Throughout Russian history famines and droughts have been a common feature, often resulting in humanitarian crises traceable to political or economic instability, poor policy, environmental issues and war. Droughts and famines in the Russian Empire tended to occur fairly regularly, with famine occurring every 10–13 years and droughts every five to seven years. Golubev and Dronin distinguish three types of drought according to productive areas vulnerable to droughts: Central (the Volga basin, North Caucasus and the Central Chernozem Region), Southern (Volga and Volga-Vyatka area, the Ural region, and Ukraine), and Eastern (steppe and forest-steppe belts in Western and Eastern Siberia, and Kazakhstan).

Pre-1900 droughts and famines 
In the 17th century, Russia experienced the famine of 1601–1603, as a proportion of the population, believed to be its worst as it may have killed 2 million people (1/3 of the population).
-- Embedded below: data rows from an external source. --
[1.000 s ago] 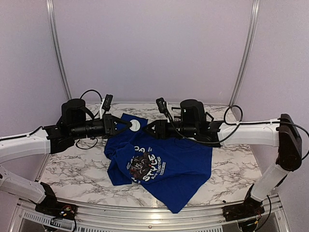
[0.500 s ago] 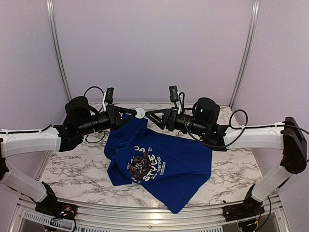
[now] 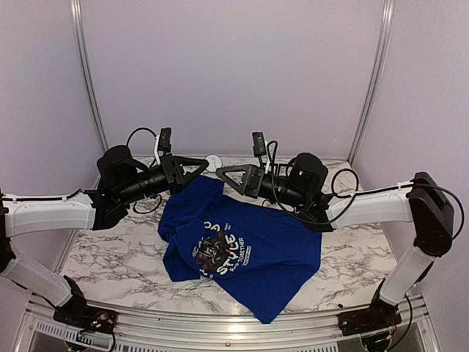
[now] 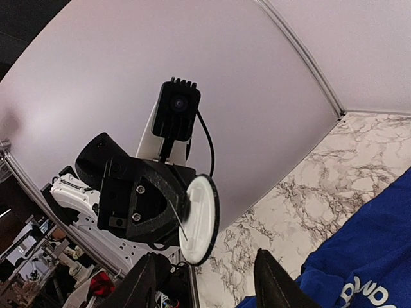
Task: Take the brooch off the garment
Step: Close the brooch securely.
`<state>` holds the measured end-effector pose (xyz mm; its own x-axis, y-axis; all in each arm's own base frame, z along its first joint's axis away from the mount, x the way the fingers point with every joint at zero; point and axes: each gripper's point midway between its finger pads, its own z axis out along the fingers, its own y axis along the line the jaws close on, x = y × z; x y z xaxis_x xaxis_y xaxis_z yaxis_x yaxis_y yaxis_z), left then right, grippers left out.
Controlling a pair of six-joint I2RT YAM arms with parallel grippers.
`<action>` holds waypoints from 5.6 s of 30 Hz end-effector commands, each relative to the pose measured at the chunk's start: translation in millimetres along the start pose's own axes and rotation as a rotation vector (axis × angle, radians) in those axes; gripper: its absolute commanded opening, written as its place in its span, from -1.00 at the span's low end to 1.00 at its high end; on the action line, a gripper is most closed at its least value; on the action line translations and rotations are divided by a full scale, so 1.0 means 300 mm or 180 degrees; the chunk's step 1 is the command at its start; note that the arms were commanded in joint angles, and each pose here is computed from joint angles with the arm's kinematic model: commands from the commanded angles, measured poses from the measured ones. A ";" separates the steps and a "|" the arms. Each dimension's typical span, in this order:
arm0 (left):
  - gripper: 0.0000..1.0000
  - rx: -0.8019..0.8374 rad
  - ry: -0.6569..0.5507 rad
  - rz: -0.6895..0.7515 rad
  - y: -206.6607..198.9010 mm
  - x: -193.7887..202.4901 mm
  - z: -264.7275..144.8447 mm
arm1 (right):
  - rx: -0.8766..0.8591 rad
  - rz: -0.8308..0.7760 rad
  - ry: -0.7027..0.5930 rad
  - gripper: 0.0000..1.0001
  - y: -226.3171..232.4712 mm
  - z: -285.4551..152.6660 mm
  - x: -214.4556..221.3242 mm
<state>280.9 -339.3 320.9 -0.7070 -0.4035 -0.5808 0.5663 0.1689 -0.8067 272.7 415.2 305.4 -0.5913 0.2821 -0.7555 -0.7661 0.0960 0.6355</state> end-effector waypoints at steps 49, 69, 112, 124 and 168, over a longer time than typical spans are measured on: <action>-1.00 -0.0066 0.0181 0.0664 -0.056 0.055 0.027 | -0.0297 0.0198 -0.0063 -0.83 0.038 0.051 -0.048; -1.00 -0.0044 0.0236 0.0757 -0.078 0.075 0.040 | -0.0345 0.0193 0.0044 -0.82 0.045 0.070 -0.026; -1.00 -0.0117 0.0056 0.0713 -0.089 0.096 0.037 | -0.0011 0.0280 -0.0287 -0.88 -0.008 0.051 -0.070; -1.00 -0.0066 -0.0029 0.0615 -0.107 0.106 0.041 | 0.0112 0.0220 -0.0465 -0.88 -0.004 0.041 -0.092; -1.00 -0.0052 -0.0190 0.0538 -0.139 0.112 0.042 | 0.0563 -0.0054 -0.0832 -0.77 -0.002 -0.011 -0.165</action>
<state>265.4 -357.7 335.6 -0.5718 -0.4984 -0.6517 0.6045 0.2811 -0.7454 278.9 412.5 337.9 -0.5273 0.4547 -0.7178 -0.7432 0.1628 0.6490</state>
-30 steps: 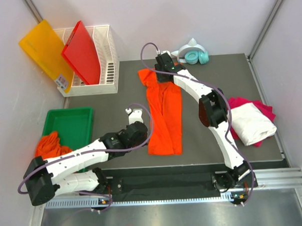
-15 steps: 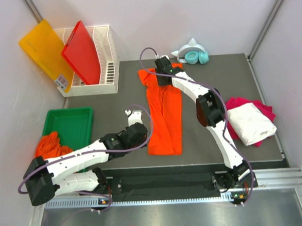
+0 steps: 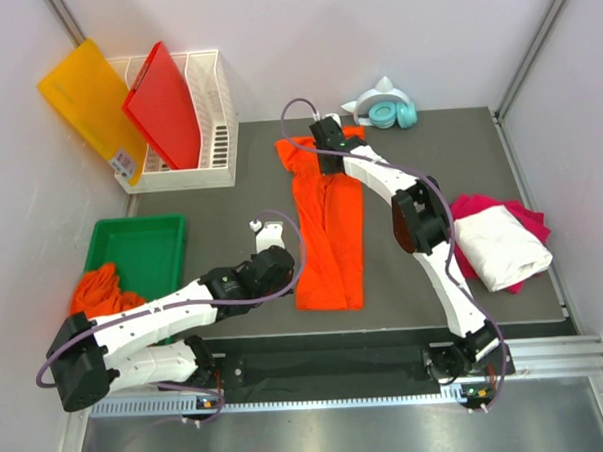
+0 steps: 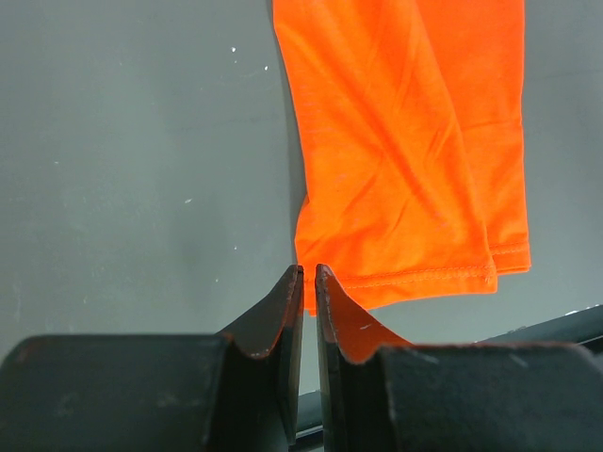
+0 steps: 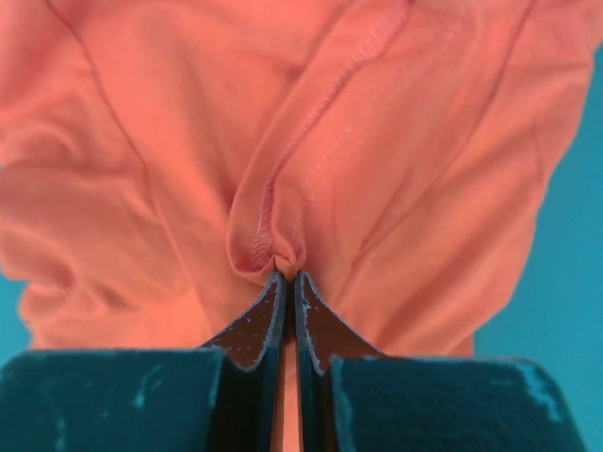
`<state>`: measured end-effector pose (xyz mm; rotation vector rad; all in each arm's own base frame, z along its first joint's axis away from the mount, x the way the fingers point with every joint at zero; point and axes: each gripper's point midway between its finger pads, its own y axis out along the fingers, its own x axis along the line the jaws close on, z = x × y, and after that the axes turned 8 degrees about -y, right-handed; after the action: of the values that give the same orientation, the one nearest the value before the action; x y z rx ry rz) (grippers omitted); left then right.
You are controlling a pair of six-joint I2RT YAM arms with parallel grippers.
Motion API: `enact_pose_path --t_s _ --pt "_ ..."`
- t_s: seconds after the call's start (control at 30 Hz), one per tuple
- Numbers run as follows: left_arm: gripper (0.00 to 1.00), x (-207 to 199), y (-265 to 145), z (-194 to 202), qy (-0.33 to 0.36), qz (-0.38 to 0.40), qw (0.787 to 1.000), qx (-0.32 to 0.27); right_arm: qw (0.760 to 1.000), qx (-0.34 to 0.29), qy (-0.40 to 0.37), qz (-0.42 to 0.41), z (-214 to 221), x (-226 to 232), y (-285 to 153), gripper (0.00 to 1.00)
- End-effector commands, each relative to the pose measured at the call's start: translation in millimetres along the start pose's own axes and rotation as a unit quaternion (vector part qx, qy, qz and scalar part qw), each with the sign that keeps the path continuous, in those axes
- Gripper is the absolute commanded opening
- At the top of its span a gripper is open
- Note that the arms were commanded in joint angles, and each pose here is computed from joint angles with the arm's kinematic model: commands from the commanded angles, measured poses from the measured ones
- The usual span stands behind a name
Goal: Fold and stack the t-shirts
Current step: Grab the bottom of the folded rectangular tshirt with both arms
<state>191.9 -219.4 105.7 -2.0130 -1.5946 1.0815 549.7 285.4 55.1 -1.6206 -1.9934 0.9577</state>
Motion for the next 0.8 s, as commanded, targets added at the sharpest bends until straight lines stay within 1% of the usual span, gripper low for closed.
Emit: enact_pose_path --t_s 0.0,0.57,0.77 --pt "0.15 -2.9 2.0 -4.1 -0.013 0.007 1.0 -0.012 0.997 -0.064 0.032 0.028 -47.9 -27.1 -44.8 0.0" --pt "0.15 -8.6 11.8 1.7 -0.019 0.014 1.0 -0.004 0.995 -0.051 0.054 0.068 -37.3 -73.1 -57.6 0.0" --pt "0.15 -8.2 14.0 4.8 -0.02 0.015 1.0 -0.001 0.995 -0.039 0.058 0.068 -27.5 -76.2 -52.9 0.0"
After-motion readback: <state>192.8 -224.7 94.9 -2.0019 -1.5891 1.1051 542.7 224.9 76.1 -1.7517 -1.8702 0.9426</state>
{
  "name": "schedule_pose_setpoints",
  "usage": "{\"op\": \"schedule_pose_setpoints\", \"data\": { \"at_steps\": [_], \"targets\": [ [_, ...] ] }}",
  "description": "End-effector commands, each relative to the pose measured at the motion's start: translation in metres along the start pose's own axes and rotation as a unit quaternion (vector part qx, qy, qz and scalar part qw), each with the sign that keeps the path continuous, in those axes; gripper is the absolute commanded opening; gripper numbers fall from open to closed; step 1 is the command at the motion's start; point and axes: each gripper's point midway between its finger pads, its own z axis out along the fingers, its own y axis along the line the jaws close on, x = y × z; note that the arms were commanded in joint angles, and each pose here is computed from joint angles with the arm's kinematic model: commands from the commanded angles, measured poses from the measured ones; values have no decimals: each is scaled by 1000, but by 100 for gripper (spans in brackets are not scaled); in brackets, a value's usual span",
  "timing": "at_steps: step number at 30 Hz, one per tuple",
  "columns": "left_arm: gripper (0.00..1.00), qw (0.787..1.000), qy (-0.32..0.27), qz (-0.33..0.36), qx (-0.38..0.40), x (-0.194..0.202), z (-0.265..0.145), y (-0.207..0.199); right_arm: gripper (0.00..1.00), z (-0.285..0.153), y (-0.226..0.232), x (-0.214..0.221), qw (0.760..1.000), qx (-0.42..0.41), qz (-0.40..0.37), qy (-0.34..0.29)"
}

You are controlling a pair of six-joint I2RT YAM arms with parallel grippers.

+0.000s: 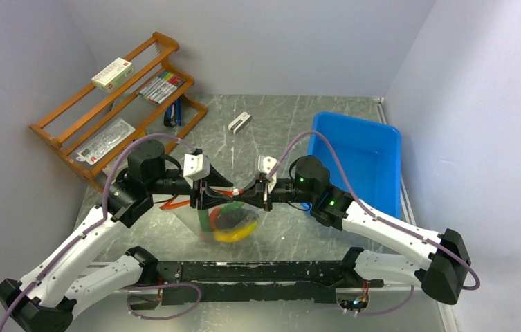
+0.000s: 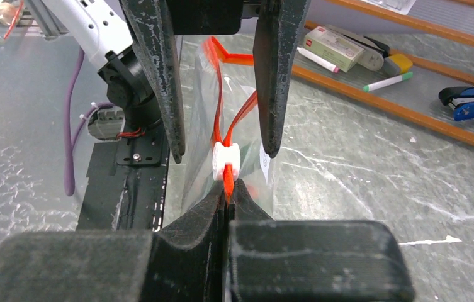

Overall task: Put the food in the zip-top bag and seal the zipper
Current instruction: Zip the zipper food storage bag.

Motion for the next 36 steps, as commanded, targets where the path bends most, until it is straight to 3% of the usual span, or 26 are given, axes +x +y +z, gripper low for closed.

Other major famines include the Great Famine of 1315–17, which affected much of Europe including part of Russia as well as the Baltic states. The Nikonian chronicle, written between 1127 and 1303, recorded no less than eleven famine years during that period. One of the most serious crises before 1900 was the famine of 1891–1892, which killed between 375,000 and 500,000 people, mainly due to famine-related diseases. Causes included a large Autumn drought resulting in crop failures. Attempts by the government to alleviate the situation generally failed which may have contributed to a lack of faith in the Czarist regime and later political instability. In 1899, the Volga area, especially Samara, suffered starvation, typhus and scurvy, which depleted Red Cross aid.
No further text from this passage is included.